GOAL OF THE EXERCISE:
Give the data below again exactly as written, but without the pictures.

DATA SHOWN:
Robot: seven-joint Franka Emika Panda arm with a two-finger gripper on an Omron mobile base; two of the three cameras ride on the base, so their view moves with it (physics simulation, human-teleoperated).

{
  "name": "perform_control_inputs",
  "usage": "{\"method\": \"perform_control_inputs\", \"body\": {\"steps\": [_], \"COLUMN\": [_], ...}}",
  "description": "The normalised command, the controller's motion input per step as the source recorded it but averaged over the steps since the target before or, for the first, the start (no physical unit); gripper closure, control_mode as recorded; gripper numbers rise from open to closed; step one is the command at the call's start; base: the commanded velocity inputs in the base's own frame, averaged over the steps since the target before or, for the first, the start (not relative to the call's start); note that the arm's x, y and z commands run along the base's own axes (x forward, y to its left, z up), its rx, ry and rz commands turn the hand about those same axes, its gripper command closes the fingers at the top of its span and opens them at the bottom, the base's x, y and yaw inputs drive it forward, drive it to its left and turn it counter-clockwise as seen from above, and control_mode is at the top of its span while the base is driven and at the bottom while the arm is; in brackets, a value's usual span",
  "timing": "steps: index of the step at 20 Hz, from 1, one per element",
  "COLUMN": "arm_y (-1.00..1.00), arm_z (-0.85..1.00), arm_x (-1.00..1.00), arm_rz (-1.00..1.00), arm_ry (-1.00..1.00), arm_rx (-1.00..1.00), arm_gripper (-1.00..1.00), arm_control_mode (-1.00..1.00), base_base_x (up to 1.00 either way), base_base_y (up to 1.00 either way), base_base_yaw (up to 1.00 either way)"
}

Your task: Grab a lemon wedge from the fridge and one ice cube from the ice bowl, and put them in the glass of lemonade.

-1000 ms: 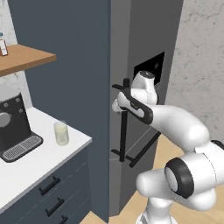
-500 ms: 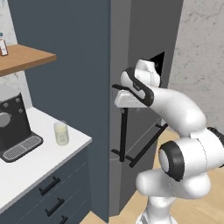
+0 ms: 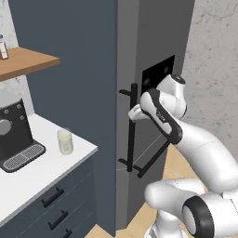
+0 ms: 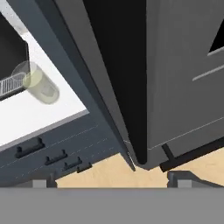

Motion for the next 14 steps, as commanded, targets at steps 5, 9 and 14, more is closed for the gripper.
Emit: {"method": "perform_control_inputs", "body": {"steps": [5, 9, 14], "arm_y": [0.00, 0.00, 0.00], "arm_z": [0.00, 0.13, -0.06], "arm_x": [0.59, 0.53, 0.09], "arm_rz": [0.00, 0.00, 0.00], "arm_ry": [-0.05, 0.06, -0.01], "arm_rx": [0.03, 0.01, 0.00], "arm_gripper": [-1.00, -1.00, -1.00], "arm_control_mode": [-1.00, -1.00, -1.00], "base_base_x": [0.00, 0.00, 0.00], "base_base_y": [0.00, 0.00, 0.00], "base_base_yaw": [0.00, 0.00, 0.00]}}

SOLUTION TO THE EXERCISE:
Robot: seven-joint Franka Emika Panda arm with a two-finger gripper on an Omron mobile base; two of the three cameras ride on the base, so their view moves with it (physics simulation, human-teleoperated).

{
  "name": "perform_control_inputs",
  "usage": "{\"method\": \"perform_control_inputs\", \"body\": {\"steps\": [_], \"COLUMN\": [_], ...}}",
  "description": "The normalised command, the controller's motion input per step as the source recorded it but averaged over the steps since the target before or, for the first, the start (no physical unit); gripper closure, control_mode as recorded; gripper numbers rise from open to closed; step one is the command at the call's start; base: the commanded velocity inputs in the base's own frame, averaged over the steps since the target before or, for the first, the start (not relative to the call's start); note that the arm's x, y and z commands run along the base's own axes (x forward, y to its left, z up), its rx, ry and rz commands turn the hand about those same axes, its gripper command closes the fingers at the top of its span and opens them at the bottom, the base's x, y and yaw inputs drive it forward, drive it to its left and turn it counter-clockwise as seen from above, and control_mode is at the top of its span while the base is driven and at the bottom while the arm is; in brackets, a value's usual span",
  "timing": "steps: index of the step at 20 Hz, from 1, one per element",
  "COLUMN": "arm_y (-1.00..1.00), arm_z (-0.85..1.00), arm_x (-1.00..1.00), arm_rz (-1.00..1.00), arm_ry (-1.00..1.00), arm_rx (-1.00..1.00), arm_gripper (-1.00..1.00), arm_control_mode (-1.00..1.00), base_base_x (up to 1.00 either way), base_base_y (up to 1.00 either way), base_base_yaw (up to 1.00 either way)"
}

Your task: Grab a lemon wedge from the fridge and one ice cube from the ice bowl, and put them in the glass of lemonade.

-1000 ms: 
-500 ms: 
+0 ms: 
+0 ms: 

Motion for the next 14 steps, as commanded, targets at steps 5, 9 and 14, more is closed for the gripper.
Emit: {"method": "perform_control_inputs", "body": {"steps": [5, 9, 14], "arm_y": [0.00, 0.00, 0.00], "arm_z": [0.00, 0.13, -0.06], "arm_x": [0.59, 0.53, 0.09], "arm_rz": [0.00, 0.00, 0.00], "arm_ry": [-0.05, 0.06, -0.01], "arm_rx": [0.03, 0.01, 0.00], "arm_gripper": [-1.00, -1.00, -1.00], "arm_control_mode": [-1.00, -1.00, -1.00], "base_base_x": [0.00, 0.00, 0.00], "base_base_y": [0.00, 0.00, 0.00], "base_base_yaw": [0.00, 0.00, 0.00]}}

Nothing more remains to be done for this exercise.